*Problem description:*
Among the entries, find the lines with the string "target" and report them.

○ ○ ○ ○ ○ ○ ○

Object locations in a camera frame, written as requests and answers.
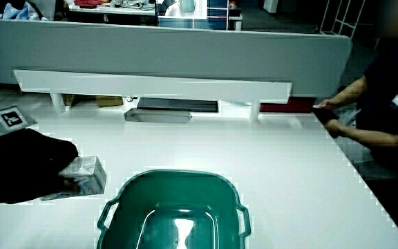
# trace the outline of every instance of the green plastic basin
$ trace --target green plastic basin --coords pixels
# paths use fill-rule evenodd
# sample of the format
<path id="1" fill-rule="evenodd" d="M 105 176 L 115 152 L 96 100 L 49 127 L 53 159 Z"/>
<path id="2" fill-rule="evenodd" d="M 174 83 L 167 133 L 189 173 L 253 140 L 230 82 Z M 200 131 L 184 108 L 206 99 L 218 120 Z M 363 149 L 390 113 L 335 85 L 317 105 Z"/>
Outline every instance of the green plastic basin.
<path id="1" fill-rule="evenodd" d="M 104 225 L 118 203 L 109 228 Z M 239 231 L 237 210 L 243 213 Z M 240 249 L 251 233 L 234 186 L 207 172 L 151 170 L 127 181 L 97 223 L 98 248 Z"/>

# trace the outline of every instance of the box
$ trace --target box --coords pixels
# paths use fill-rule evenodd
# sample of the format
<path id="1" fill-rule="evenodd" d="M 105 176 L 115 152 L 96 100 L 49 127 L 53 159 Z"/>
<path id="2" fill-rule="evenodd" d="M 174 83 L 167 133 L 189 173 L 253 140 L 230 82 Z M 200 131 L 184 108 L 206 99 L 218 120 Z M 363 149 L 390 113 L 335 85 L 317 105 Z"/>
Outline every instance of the box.
<path id="1" fill-rule="evenodd" d="M 79 193 L 49 194 L 41 197 L 42 201 L 104 193 L 107 175 L 97 156 L 78 157 L 63 169 L 59 175 L 73 179 L 79 185 Z"/>
<path id="2" fill-rule="evenodd" d="M 124 105 L 122 97 L 114 96 L 96 96 L 96 102 L 99 107 L 116 107 Z"/>

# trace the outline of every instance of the dark shirt
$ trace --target dark shirt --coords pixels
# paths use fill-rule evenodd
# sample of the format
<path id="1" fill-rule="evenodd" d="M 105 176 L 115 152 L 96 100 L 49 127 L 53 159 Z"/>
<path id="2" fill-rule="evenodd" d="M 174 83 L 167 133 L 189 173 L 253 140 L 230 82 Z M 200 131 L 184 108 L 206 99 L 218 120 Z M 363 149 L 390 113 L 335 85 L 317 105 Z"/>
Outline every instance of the dark shirt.
<path id="1" fill-rule="evenodd" d="M 398 47 L 380 54 L 366 69 L 365 78 L 368 90 L 357 102 L 357 108 L 361 109 L 357 114 L 357 128 L 398 135 L 398 105 L 393 103 L 398 95 Z M 398 157 L 397 149 L 378 152 Z"/>

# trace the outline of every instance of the red object
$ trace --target red object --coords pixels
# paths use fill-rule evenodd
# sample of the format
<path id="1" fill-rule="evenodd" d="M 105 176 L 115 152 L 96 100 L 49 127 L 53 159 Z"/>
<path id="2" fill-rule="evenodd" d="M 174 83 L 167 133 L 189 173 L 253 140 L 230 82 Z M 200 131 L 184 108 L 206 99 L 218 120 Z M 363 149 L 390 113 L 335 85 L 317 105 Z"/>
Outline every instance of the red object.
<path id="1" fill-rule="evenodd" d="M 287 104 L 260 104 L 260 112 L 310 113 L 316 98 L 290 97 Z"/>
<path id="2" fill-rule="evenodd" d="M 80 8 L 96 8 L 96 6 L 103 4 L 100 0 L 76 0 L 75 5 Z"/>

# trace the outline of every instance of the gray partition wall
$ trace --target gray partition wall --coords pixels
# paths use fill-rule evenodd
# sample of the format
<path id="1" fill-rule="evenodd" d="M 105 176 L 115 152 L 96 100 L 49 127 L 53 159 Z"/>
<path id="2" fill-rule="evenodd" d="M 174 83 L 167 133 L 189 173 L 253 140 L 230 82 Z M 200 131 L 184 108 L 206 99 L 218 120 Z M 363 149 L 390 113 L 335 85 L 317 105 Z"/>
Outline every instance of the gray partition wall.
<path id="1" fill-rule="evenodd" d="M 0 83 L 14 69 L 292 82 L 333 94 L 352 42 L 343 36 L 0 20 Z"/>

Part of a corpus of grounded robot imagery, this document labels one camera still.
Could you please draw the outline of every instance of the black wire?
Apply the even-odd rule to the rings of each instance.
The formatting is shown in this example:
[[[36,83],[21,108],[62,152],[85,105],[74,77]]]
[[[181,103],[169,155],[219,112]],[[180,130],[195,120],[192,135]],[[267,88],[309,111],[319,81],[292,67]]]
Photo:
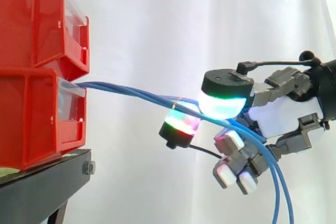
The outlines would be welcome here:
[[[278,66],[278,65],[285,65],[285,66],[313,66],[314,63],[311,60],[304,60],[304,61],[261,61],[257,62],[256,66]]]
[[[204,152],[204,153],[206,153],[206,154],[210,154],[210,155],[212,155],[212,156],[214,156],[214,157],[217,157],[217,158],[219,158],[219,159],[222,158],[222,156],[220,156],[220,155],[218,155],[218,154],[216,154],[216,153],[214,153],[214,152],[212,152],[212,151],[209,151],[209,150],[207,150],[207,149],[205,149],[205,148],[196,146],[196,145],[192,145],[192,144],[191,144],[191,145],[189,145],[189,148],[194,149],[194,150],[197,150],[197,151]]]

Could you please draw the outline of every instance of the red plastic bin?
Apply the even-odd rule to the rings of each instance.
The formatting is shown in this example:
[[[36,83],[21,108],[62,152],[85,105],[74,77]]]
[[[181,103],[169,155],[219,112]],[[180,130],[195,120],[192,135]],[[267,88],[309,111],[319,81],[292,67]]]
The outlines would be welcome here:
[[[85,89],[51,69],[0,69],[0,90],[0,167],[26,170],[85,144]]]
[[[73,0],[0,0],[0,68],[89,72],[89,20]]]

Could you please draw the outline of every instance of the black metal stand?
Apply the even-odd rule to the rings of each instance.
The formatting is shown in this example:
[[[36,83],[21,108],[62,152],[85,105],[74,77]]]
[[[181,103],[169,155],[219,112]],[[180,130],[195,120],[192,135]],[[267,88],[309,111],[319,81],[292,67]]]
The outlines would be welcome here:
[[[91,150],[0,178],[0,223],[61,224],[68,199],[90,180]]]

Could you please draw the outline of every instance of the black sensor cap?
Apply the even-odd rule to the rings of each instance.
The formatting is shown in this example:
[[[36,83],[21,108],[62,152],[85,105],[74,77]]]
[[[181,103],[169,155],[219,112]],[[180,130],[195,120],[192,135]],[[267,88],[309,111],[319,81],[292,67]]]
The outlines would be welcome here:
[[[201,90],[212,97],[221,99],[250,97],[254,81],[239,77],[234,69],[217,69],[205,73]]]
[[[166,122],[163,123],[159,135],[167,140],[166,146],[170,149],[175,149],[177,146],[182,148],[189,147],[193,135],[188,135],[182,131],[175,129],[173,126],[170,126]]]

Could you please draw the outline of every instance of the blue cable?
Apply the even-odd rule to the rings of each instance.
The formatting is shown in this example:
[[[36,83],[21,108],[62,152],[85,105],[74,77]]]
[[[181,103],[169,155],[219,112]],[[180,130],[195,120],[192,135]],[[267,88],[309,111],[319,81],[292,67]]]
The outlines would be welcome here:
[[[116,85],[116,84],[112,84],[112,83],[99,82],[99,81],[91,81],[91,82],[83,82],[83,83],[80,83],[78,85],[80,87],[85,87],[85,85],[87,85],[87,84],[90,84],[90,85],[94,84],[94,85],[98,85],[98,86],[101,86],[101,87],[107,87],[107,88],[111,89],[113,93],[117,93],[117,94],[127,94],[127,95],[134,96],[134,97],[137,96],[134,93],[125,93],[125,92],[123,92],[123,91],[120,90],[120,88],[123,88],[123,90],[125,90],[125,88],[126,88],[126,89],[129,89],[129,90],[138,92],[140,94],[146,95],[148,97],[151,97],[154,100],[157,99],[157,97],[166,98],[168,100],[172,100],[172,102],[175,102],[177,99],[179,99],[179,101],[189,102],[189,103],[192,103],[192,104],[195,104],[195,105],[198,106],[198,102],[195,101],[195,100],[193,100],[193,99],[173,97],[173,96],[168,96],[168,95],[156,95],[156,94],[153,94],[153,93],[141,90],[141,89],[130,88],[130,87],[127,87],[127,86],[121,86],[121,85]],[[247,127],[245,127],[243,125],[241,125],[240,123],[236,122],[235,120],[229,119],[229,122],[232,125],[237,126],[237,127],[241,128],[241,129],[247,131],[249,134],[251,134],[255,138],[259,139],[262,143],[266,143],[266,140],[265,140],[264,137],[258,135],[254,131],[250,130],[249,128],[247,128]]]
[[[234,126],[237,126],[239,128],[241,128],[244,131],[247,131],[248,133],[250,133],[251,135],[253,135],[255,138],[259,139],[259,141],[261,141],[263,144],[266,143],[266,139],[262,136],[260,136],[259,134],[255,133],[254,131],[250,130],[248,127],[236,122],[233,119],[228,119],[228,122]]]
[[[128,88],[128,87],[125,87],[125,86],[119,86],[119,85],[115,85],[115,84],[111,84],[111,83],[86,82],[86,83],[80,83],[80,84],[78,84],[78,86],[83,87],[83,88],[87,87],[87,88],[94,88],[94,89],[99,89],[99,90],[104,90],[104,91],[114,92],[114,93],[119,93],[119,94],[132,95],[132,96],[139,97],[141,99],[150,101],[152,103],[155,103],[157,105],[164,106],[164,107],[169,108],[169,109],[171,109],[173,104],[174,104],[174,101],[171,101],[171,100],[169,100],[165,97],[161,97],[159,95],[155,95],[155,94],[143,91],[143,90]],[[241,127],[238,127],[238,124],[231,125],[231,124],[227,124],[227,123],[222,122],[222,121],[214,120],[212,118],[207,117],[206,115],[195,112],[195,111],[193,111],[193,110],[191,110],[187,107],[184,107],[180,104],[177,104],[175,109],[177,111],[180,111],[180,112],[195,116],[197,118],[209,121],[209,122],[214,123],[216,125],[234,130],[237,133],[244,136],[245,138],[247,138],[249,141],[251,141],[252,144],[254,144],[260,150],[260,152],[263,154],[266,162],[268,163],[268,165],[270,167],[272,178],[274,180],[274,184],[275,184],[275,188],[276,188],[276,206],[275,206],[275,212],[274,212],[274,217],[273,217],[273,223],[277,222],[278,213],[279,213],[279,205],[280,205],[279,185],[278,185],[278,181],[277,181],[275,171],[278,173],[281,185],[282,185],[284,193],[285,193],[287,206],[288,206],[288,211],[289,211],[290,224],[294,223],[293,209],[292,209],[292,204],[291,204],[291,200],[290,200],[289,191],[288,191],[288,188],[287,188],[287,185],[286,185],[286,182],[285,182],[285,178],[283,177],[281,169],[280,169],[277,161],[275,160],[274,156],[260,142],[259,138],[261,136],[258,135],[258,138],[257,138],[253,134],[250,134],[249,132],[247,132],[245,129],[242,129]]]

○ ○ ○ ○ ○ ○ ○

*Answer to this task:*
$ trace --target green plastic basin --coords pixels
$ trace --target box --coords pixels
$ trace --target dark shirt --coords pixels
$ trace --target red object --coords pixels
$ trace --target gray partition wall --coords pixels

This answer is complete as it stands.